La question recouvre un espace chronologique et géographique large : toute l'Europe de l'Atlantique à l'Oural, des contrées scandinaves au bord de la Méditerranée, pendant un siècle et demi. Il ne faut pas négliger les périphéries. Les bornes chronologiques sont intentionnellement floues. Le jury souhaite que soit dressé un bilan de la chrétienté au début du XVIe siècle.
Or si les 95 thèses de Luther ont été affichées le 31 octobre 1517, mais il ne faut pas oublier l'arrivée au pouvoir d'une nouvelle génération de souverains partageant une même soif de gloire : François Ier (1515), Charles Quint (1515-1519), Henri VIII (1509) et Soliman (1520).

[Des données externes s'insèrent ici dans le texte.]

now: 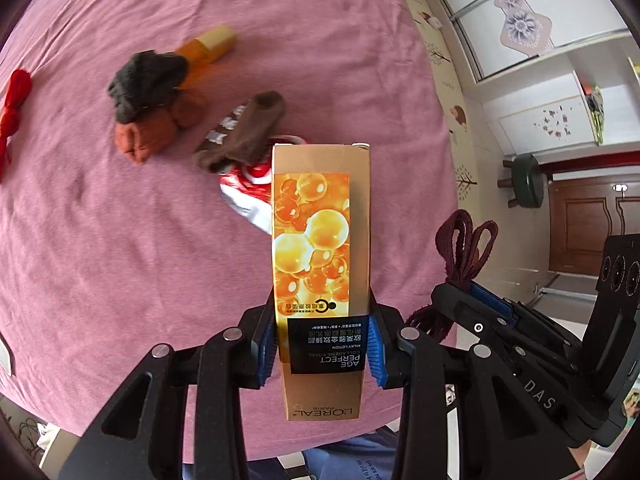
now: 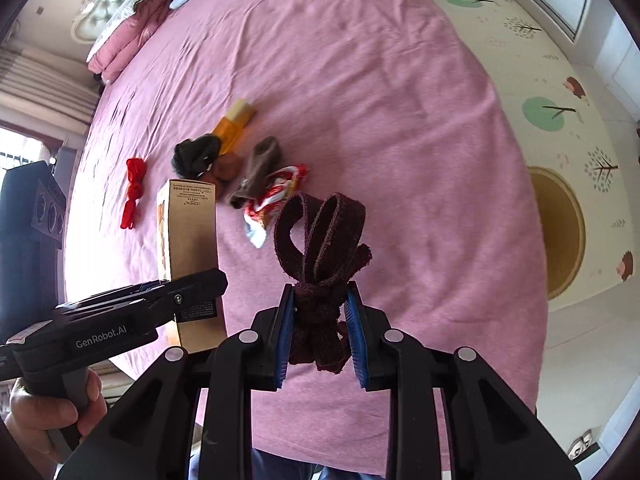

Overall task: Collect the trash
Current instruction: 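Carry the gold box and brown cord over the yellow bin with both tools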

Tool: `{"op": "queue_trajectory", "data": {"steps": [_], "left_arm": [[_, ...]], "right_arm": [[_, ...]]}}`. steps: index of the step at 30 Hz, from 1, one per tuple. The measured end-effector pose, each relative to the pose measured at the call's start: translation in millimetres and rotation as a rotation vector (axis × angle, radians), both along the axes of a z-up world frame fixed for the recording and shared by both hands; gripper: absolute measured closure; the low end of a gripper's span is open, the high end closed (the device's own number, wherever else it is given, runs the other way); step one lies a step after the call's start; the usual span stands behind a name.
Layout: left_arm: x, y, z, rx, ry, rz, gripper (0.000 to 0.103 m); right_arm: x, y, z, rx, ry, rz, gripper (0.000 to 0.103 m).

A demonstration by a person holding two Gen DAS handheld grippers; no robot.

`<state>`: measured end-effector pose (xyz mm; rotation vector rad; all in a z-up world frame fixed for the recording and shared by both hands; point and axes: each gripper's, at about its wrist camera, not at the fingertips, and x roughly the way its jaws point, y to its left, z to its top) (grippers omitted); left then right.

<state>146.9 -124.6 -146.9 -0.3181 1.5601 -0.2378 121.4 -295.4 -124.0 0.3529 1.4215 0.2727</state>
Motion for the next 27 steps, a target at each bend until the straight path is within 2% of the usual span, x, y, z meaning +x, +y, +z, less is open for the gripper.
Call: {"op": "queue_trajectory", "data": {"steps": [8,14,19,27], "left_arm": [[10.4,-116.3,-3.8,-0.01,0.006,-0.171,0.066],[19.7,-187.2,-8.2,-0.015,0.023,-0.276,0.066],[30.8,-240.9,-13.2,-0.004,0.02,-0.377,0.066],[48.5,-293.3,-31.3,-0.006,0.056,-0.456,0.066]], "right_arm": [[-17.0,-111.5,-5.3,-0.006,0.012,-0.19,0.078],[-24.9,-180.9,-13.4,-0.019,0.025,-0.305,0.078],[-25.4,-224.1,-20.5,-0.019,0.027,-0.388,0.078],[-17.5,-265.7,-31.2,-0.01,0.029,-0.478,0.078]]}}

Les décalages chronologiques sont sensibles entre les différents pays : l'Allemagne, touchée en premier par les troubles, est en paix à partir de 1555, alors que la France et les Pays-Bas se dirigent vers une guerre civile.
La fin de la période est plus facile à déterminer. L'objectif de la paix de Westphalie en 1648 est d'empêcher toute nouvelle guerre de religion. On tente donc de faire primer les motifs politiques sur les motifs religieux. Les traités de Westphalie représentent les premiers essais de tolérance d'État et marquent ainsi la fin d'une époque.
La théorie selon laquelle les affrontements religieux sont en réalité des conflits économiques et sociaux a été soutenue par Frédéric Engels et Karl Marx au milieu du XIXe siècle. Dans La guerre des paysans (1952), Frédéric Engels entendait montrer un exemple de lutte des classes. Il a décrit Thomas Müntzer comme l'apôtre de la révolution prolétarienne face à Luther représentant la révolution bourgeoise. Hauser et Heller reprennent la théorie marxiste.
Dans les années 1950, il a été admis que le XVIIe siècle avait été un siècle de crise en Europe, après un XVIe siècle d'expansion. Eric J. Hobsbawn : « l'économie européenne est passée par une « crise générale» durant le XVIIe siècle, la dernière phase de la transition générale d'une économie féodale à une économie capitaliste ». (1954)
Même si les théories marxistes ont été remises en cause, il ne faut pas négliger les facteurs économiques et sociaux dans l'étude des affrontements religieux. Ce n'est pas un hasard si le mouvement de Réformation s'est développé dans les années 1520 marquées par des disettes, des épidémies et des conflits sociaux. En France, au début des années 1960, la poussée protestante s'accompagne d'une vague de refus des dîmes.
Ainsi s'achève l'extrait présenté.